# Work instructions
What lines below contain the word "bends"? Please pull each one out.

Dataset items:
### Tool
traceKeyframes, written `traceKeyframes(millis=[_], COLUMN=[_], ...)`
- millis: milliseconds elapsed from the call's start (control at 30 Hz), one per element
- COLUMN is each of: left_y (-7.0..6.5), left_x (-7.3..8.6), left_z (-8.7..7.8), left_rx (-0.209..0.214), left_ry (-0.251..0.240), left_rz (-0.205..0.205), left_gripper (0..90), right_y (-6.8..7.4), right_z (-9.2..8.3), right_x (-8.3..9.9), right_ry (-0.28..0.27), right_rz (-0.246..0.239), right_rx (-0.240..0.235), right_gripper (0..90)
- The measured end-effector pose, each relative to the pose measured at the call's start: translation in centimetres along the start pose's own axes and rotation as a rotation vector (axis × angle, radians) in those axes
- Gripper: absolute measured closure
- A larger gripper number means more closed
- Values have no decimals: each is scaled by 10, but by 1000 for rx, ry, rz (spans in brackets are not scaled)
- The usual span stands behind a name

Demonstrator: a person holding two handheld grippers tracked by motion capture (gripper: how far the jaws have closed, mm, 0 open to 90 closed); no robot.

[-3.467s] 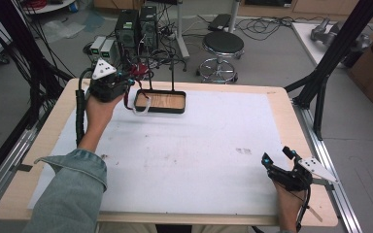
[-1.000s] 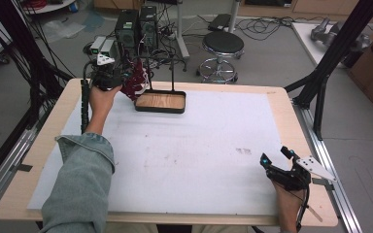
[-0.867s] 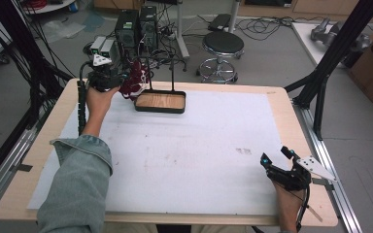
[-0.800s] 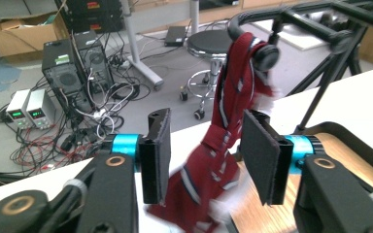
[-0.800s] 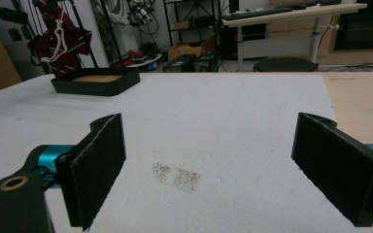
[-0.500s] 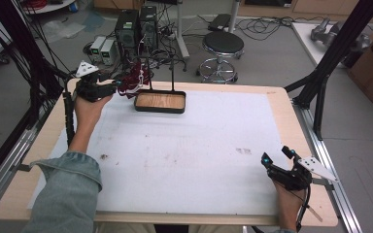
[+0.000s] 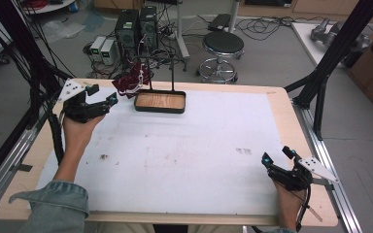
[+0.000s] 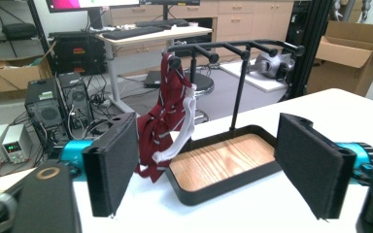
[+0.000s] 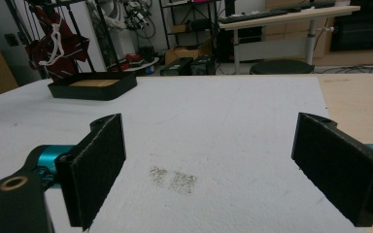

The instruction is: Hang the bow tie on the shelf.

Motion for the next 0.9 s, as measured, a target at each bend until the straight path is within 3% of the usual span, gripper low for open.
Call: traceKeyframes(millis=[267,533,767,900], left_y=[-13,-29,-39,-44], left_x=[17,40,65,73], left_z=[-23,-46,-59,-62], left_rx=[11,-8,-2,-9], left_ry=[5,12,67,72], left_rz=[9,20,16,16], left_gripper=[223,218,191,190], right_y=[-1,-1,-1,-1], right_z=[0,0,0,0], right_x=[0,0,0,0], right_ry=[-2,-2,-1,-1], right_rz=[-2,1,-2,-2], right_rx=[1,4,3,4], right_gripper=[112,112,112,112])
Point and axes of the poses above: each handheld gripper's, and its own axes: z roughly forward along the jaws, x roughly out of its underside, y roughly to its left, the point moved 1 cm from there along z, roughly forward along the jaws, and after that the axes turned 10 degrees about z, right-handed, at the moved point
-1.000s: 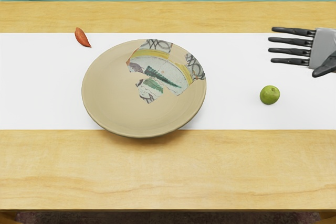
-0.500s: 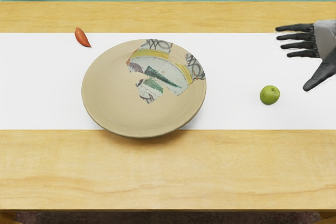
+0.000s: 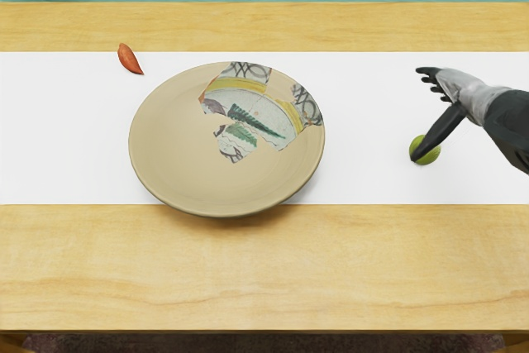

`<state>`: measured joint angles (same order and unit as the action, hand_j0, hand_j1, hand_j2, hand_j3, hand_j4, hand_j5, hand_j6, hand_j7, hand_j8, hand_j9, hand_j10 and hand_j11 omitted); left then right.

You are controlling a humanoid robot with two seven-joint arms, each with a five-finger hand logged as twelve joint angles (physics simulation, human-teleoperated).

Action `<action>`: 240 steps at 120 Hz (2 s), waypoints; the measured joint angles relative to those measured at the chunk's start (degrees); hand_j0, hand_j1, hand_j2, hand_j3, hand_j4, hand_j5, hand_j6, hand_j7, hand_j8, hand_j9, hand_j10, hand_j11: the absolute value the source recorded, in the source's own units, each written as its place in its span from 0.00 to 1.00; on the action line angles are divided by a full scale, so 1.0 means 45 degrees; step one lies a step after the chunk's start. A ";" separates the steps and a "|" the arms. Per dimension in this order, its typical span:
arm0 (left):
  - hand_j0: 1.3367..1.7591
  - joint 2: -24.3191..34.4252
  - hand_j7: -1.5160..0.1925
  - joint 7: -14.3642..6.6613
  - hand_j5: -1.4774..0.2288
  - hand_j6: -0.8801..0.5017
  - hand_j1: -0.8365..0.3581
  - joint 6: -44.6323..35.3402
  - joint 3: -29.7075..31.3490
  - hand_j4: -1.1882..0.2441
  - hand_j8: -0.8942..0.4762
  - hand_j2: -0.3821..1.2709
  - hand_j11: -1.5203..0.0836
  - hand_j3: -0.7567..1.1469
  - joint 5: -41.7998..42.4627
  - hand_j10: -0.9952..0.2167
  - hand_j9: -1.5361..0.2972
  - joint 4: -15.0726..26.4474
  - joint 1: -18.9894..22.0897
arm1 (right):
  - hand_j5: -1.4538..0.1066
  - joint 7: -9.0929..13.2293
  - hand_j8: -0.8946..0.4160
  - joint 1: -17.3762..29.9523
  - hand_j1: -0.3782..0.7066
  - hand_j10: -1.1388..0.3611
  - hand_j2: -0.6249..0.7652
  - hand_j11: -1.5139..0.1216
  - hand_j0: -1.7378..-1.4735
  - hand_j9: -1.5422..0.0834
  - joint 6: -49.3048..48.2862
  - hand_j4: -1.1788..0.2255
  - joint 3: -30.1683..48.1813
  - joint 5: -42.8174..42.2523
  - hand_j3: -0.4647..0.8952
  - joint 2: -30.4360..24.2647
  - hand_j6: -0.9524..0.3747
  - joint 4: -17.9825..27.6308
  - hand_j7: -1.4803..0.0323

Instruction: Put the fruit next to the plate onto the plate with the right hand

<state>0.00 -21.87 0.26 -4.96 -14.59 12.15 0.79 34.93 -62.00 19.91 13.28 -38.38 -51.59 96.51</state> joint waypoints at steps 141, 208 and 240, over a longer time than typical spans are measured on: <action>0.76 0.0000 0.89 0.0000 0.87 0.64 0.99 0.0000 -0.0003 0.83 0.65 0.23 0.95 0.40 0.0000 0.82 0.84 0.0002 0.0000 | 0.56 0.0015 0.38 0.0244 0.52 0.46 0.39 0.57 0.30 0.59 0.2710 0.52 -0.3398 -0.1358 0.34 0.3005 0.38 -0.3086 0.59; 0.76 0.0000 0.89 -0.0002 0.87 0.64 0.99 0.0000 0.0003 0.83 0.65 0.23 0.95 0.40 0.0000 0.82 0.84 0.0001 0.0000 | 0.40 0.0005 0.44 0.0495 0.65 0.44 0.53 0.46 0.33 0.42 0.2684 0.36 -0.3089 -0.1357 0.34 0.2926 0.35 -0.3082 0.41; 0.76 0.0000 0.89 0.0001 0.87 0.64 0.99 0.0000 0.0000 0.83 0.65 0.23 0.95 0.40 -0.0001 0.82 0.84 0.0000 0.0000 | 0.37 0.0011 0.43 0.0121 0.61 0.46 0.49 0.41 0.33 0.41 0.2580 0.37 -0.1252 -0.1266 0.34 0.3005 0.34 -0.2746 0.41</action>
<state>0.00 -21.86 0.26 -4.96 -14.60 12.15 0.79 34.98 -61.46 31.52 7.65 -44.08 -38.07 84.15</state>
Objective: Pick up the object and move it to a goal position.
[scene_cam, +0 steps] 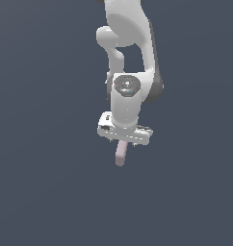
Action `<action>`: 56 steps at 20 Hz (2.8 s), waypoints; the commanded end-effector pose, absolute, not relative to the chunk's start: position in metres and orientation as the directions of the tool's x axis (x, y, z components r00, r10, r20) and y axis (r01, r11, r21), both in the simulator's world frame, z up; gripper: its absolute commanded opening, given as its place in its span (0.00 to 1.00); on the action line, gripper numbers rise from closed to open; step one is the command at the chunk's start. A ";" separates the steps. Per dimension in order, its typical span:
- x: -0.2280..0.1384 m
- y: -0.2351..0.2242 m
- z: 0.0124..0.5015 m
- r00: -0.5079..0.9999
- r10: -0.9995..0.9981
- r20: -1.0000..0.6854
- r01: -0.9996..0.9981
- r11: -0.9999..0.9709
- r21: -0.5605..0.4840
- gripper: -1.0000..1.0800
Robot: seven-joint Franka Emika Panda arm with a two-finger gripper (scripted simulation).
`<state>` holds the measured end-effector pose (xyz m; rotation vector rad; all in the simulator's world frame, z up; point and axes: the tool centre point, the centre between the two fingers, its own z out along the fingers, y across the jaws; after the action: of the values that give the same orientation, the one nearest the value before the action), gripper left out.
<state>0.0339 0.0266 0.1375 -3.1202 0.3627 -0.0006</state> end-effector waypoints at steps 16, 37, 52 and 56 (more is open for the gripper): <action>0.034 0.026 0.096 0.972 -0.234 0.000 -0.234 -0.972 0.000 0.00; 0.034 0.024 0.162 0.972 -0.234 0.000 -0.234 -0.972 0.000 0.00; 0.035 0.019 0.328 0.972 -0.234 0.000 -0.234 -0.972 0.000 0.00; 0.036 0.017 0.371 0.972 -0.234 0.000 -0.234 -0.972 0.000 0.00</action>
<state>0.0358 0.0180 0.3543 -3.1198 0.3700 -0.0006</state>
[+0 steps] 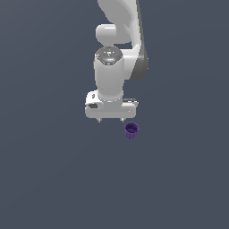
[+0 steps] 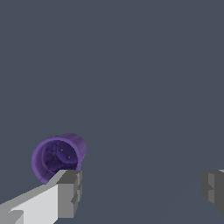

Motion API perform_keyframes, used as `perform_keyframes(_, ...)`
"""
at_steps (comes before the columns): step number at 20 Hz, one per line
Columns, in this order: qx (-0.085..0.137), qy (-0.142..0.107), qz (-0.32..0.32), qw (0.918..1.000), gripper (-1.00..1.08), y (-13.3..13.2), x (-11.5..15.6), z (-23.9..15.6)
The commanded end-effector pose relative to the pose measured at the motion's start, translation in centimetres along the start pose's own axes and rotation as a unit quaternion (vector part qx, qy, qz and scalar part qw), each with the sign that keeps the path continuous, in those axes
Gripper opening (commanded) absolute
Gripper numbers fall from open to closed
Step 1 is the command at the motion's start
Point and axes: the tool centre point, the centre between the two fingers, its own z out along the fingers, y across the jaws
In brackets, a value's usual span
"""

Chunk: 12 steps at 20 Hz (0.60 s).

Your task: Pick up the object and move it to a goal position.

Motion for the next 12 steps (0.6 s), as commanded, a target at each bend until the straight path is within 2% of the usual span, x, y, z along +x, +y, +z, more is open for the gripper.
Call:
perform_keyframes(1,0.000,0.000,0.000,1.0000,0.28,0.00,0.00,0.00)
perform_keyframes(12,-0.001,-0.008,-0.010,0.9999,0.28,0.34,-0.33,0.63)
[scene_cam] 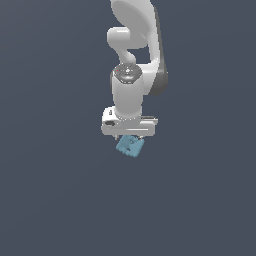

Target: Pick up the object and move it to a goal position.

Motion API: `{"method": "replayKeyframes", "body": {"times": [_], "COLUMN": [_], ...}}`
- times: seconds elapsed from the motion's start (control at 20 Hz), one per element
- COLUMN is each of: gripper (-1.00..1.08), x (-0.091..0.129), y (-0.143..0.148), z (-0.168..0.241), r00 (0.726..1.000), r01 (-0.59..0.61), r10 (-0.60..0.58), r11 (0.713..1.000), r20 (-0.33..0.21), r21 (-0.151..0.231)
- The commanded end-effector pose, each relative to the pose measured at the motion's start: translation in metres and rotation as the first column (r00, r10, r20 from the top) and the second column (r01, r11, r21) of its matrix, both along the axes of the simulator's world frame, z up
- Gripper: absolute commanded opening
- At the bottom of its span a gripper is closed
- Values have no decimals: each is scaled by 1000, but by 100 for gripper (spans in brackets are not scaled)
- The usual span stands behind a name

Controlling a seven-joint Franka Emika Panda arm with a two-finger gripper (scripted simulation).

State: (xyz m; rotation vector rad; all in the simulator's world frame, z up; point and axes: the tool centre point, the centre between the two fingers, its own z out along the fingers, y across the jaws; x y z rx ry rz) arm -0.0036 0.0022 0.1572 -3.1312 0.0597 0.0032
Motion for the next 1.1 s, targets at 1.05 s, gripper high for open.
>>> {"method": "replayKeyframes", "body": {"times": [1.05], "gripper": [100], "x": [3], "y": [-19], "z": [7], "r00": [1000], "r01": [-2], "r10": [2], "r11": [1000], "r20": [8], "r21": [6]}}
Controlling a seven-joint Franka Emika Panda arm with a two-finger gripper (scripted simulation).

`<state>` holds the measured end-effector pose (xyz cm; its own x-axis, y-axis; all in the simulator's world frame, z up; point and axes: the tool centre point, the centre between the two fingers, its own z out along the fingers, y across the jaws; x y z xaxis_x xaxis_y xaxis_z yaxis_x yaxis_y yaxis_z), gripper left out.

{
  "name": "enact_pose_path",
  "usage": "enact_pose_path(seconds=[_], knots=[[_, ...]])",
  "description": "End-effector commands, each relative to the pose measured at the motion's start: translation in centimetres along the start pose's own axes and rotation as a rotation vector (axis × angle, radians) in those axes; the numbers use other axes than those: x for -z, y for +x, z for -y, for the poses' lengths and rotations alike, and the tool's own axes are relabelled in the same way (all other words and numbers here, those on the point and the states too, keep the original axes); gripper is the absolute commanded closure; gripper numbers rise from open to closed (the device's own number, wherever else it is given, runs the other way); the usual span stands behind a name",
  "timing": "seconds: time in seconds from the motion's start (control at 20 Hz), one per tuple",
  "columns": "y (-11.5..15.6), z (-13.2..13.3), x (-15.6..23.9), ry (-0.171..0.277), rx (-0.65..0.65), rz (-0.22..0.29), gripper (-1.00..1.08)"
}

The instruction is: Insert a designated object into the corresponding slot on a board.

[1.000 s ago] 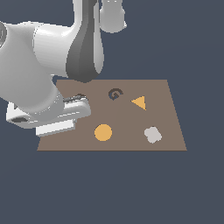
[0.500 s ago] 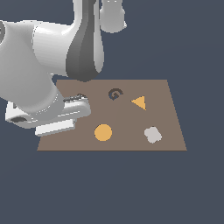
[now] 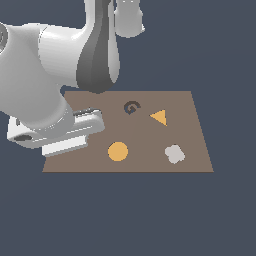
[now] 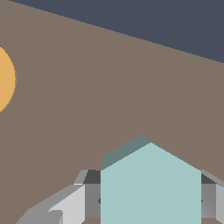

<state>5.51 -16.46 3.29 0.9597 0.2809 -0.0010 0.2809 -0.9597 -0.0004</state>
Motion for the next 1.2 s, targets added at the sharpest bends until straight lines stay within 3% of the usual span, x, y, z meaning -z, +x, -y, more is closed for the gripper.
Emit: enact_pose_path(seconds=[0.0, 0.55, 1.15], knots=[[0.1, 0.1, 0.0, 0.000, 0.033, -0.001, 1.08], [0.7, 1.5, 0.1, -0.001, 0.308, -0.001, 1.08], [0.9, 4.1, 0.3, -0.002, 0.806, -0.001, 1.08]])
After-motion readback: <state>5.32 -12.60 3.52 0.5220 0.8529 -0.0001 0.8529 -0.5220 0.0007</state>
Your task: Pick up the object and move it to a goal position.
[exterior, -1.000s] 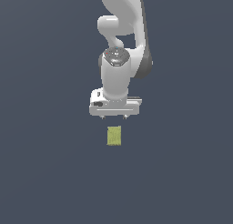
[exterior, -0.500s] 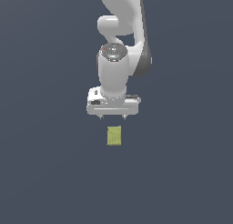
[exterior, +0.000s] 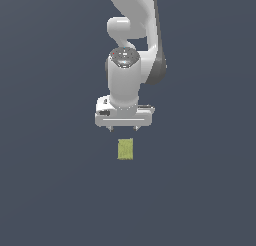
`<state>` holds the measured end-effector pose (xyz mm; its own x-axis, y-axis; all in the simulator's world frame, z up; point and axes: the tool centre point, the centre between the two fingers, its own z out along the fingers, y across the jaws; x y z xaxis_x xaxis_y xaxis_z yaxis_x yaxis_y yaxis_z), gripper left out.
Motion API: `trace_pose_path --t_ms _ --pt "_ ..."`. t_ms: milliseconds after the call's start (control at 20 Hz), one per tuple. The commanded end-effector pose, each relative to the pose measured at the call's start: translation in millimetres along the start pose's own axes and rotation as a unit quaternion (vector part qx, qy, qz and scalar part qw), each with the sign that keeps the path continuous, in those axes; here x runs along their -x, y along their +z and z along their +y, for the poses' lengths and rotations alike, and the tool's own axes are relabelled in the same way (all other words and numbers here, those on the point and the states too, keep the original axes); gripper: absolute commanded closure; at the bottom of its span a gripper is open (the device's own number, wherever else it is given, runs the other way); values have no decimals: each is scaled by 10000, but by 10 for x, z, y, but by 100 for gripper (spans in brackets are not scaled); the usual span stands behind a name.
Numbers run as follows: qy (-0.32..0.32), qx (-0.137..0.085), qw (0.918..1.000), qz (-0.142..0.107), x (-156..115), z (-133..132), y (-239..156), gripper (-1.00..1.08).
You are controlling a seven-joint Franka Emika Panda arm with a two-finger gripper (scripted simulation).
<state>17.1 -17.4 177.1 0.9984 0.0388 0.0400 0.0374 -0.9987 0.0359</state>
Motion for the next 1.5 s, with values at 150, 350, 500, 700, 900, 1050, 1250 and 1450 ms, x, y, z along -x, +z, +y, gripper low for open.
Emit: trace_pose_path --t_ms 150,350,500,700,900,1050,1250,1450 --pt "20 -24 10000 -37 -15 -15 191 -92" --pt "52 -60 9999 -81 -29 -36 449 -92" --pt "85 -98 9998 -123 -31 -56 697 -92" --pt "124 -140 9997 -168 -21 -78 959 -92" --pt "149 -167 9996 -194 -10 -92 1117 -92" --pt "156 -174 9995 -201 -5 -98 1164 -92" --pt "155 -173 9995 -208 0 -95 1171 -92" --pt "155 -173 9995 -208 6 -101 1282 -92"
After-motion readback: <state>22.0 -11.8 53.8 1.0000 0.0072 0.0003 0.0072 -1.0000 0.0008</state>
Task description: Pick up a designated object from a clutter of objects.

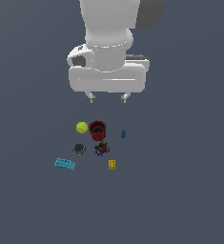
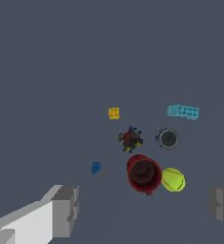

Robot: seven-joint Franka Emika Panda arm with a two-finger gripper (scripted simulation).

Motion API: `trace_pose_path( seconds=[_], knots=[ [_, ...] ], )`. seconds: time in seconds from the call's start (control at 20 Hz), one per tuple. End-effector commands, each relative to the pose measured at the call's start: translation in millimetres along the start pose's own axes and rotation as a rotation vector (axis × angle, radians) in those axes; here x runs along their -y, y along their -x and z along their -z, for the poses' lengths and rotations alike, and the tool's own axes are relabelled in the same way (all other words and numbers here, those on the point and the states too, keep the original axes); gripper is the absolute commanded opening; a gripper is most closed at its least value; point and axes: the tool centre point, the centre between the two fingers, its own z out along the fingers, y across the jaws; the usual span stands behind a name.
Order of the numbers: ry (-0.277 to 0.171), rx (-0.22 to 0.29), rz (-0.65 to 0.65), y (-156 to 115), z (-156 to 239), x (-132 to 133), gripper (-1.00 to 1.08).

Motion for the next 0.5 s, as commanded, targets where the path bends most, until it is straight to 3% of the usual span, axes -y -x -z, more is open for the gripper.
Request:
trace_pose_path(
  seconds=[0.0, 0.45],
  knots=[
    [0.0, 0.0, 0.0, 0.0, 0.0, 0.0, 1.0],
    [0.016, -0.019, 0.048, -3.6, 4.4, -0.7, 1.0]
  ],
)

# Solution to this task
Motion for the next 1.2 s, targets added at the sharpest bends until straight lines stay within 3% of the usual span, x, y, z meaning -z, +x, -y, more is closed for the gripper.
Motion for the next 0.5 s, as commanded, targets where the path bends most, until it is straight to 3% of the usual span, axes -y -x -z, more is open for the gripper.

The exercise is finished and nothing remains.